◆ PROBLEM DESCRIPTION:
From the entries below, return exactly the lines beginning at the one that contains "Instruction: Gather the" and ending at the one that contains "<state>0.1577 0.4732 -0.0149", both of them included, and only those lines.

◆ MATERIAL FOR THE TASK:
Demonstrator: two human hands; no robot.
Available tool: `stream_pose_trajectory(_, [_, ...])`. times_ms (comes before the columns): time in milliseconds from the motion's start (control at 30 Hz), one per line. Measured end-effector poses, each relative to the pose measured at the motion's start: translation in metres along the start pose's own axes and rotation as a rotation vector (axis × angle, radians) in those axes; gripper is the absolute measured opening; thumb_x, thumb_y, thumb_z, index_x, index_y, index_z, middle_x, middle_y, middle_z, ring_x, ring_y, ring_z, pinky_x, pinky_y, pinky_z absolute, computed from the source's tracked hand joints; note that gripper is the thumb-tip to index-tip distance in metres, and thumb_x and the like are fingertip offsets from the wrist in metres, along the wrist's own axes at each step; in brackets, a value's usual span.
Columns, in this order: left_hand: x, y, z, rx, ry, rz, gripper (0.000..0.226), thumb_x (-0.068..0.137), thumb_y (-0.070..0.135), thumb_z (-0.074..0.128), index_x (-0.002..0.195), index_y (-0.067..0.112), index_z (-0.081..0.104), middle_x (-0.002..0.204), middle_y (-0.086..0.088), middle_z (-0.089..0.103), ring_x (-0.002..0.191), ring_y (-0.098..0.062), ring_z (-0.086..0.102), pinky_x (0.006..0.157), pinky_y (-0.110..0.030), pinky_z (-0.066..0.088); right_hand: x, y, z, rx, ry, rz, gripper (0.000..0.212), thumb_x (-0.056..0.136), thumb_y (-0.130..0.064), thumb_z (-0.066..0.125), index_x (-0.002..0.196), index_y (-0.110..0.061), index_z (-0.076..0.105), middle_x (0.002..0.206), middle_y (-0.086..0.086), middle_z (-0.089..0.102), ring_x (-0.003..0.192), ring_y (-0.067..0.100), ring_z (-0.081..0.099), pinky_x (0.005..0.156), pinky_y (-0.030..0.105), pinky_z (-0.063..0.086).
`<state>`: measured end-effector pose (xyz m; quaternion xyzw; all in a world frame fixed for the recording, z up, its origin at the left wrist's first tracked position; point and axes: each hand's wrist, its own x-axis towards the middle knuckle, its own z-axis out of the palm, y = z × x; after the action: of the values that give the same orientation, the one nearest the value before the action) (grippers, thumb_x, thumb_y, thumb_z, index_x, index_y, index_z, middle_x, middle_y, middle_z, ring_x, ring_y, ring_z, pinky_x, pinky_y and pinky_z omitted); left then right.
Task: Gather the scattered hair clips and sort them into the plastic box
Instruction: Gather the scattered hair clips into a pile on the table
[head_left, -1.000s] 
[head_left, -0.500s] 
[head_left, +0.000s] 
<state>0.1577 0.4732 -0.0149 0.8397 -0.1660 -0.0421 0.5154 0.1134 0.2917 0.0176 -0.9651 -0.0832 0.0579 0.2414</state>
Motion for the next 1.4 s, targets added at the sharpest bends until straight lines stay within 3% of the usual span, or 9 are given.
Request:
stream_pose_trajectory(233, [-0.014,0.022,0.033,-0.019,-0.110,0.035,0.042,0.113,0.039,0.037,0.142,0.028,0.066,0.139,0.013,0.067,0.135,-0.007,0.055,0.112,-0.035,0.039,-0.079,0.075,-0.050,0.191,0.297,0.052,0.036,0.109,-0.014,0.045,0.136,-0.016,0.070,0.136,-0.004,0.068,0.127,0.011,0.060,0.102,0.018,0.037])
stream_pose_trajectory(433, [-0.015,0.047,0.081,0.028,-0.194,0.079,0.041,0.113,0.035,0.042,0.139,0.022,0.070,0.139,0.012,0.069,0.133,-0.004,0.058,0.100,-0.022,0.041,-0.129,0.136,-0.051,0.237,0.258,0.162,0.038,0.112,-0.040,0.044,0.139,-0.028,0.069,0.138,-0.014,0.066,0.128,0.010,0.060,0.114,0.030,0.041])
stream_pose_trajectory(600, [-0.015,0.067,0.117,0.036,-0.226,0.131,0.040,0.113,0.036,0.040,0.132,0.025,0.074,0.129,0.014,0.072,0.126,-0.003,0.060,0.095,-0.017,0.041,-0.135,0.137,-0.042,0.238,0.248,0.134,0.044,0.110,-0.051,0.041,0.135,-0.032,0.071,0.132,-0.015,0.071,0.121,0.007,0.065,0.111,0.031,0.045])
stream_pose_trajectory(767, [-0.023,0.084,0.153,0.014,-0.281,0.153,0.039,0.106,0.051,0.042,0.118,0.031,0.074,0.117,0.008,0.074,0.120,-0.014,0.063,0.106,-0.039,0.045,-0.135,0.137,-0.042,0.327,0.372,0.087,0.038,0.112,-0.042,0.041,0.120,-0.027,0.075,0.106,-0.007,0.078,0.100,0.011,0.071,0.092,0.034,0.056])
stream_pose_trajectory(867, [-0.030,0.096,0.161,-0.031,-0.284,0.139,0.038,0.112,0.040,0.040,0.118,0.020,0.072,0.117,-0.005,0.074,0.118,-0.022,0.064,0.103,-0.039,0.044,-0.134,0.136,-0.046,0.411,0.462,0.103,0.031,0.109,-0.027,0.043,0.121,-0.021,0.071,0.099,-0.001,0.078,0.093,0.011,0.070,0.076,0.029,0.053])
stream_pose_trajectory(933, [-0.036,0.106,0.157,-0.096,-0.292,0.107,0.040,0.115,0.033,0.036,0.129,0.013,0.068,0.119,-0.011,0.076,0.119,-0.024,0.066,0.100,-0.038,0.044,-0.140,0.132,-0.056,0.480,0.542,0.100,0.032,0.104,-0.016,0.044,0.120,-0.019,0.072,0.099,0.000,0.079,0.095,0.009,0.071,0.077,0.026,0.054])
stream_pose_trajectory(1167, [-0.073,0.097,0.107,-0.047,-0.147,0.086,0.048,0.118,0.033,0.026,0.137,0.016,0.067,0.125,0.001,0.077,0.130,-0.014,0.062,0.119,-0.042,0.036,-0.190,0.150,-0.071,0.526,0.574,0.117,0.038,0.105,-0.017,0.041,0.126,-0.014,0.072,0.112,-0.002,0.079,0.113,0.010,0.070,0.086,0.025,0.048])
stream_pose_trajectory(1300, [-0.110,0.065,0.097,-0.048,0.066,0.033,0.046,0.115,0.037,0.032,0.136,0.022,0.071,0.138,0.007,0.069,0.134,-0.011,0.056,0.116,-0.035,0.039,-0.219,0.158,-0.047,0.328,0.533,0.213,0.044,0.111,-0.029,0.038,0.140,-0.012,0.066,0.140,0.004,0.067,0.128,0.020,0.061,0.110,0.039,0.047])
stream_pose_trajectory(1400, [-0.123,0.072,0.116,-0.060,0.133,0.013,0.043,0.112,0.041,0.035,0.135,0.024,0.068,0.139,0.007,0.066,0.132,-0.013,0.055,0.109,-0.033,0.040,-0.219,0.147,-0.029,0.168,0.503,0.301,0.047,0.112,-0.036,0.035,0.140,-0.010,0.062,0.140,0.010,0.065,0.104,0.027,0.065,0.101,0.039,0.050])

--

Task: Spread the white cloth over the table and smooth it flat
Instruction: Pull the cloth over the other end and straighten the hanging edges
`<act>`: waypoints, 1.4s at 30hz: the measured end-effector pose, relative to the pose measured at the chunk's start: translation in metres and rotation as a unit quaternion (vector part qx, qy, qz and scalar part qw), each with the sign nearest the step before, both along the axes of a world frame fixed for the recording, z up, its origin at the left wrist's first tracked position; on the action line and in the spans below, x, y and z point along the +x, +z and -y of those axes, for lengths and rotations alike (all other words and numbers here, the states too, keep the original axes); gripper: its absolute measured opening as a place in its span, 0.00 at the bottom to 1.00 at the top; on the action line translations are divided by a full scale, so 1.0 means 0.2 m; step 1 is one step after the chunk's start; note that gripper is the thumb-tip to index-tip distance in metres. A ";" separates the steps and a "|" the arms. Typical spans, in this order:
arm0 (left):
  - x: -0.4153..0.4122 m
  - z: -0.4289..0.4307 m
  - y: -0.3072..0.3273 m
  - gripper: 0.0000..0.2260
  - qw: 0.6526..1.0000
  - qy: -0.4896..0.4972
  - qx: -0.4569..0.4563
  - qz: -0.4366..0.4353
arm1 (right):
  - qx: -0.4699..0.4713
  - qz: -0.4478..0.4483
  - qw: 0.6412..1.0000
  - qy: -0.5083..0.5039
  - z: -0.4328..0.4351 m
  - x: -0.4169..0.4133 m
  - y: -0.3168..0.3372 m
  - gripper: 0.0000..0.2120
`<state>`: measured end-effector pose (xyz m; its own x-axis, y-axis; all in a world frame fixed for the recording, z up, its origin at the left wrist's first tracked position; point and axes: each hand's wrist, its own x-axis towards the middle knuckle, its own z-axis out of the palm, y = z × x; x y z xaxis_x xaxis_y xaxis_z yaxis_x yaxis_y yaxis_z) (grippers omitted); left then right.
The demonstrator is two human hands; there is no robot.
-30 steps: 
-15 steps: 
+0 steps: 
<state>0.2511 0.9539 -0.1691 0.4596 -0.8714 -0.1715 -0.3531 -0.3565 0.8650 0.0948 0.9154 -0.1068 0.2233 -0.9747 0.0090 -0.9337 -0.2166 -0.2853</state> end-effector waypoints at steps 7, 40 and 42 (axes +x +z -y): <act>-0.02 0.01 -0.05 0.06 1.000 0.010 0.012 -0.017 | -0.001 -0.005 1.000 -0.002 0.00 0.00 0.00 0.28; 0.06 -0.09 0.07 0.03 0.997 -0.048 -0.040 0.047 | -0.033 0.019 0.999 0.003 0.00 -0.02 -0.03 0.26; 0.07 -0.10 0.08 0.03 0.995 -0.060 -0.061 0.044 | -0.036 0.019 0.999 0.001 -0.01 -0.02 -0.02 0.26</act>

◆ OUTPUT OF THE TASK:
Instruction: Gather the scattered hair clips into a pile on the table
[head_left, -1.000s] 
[head_left, -0.500s] 
[head_left, +0.000s] 
<state>0.1577 0.4732 -0.0149 0.8397 -0.1660 -0.0421 0.5154 0.1134 0.2917 0.0176 -0.9651 -0.0832 0.0579 0.2414</state>

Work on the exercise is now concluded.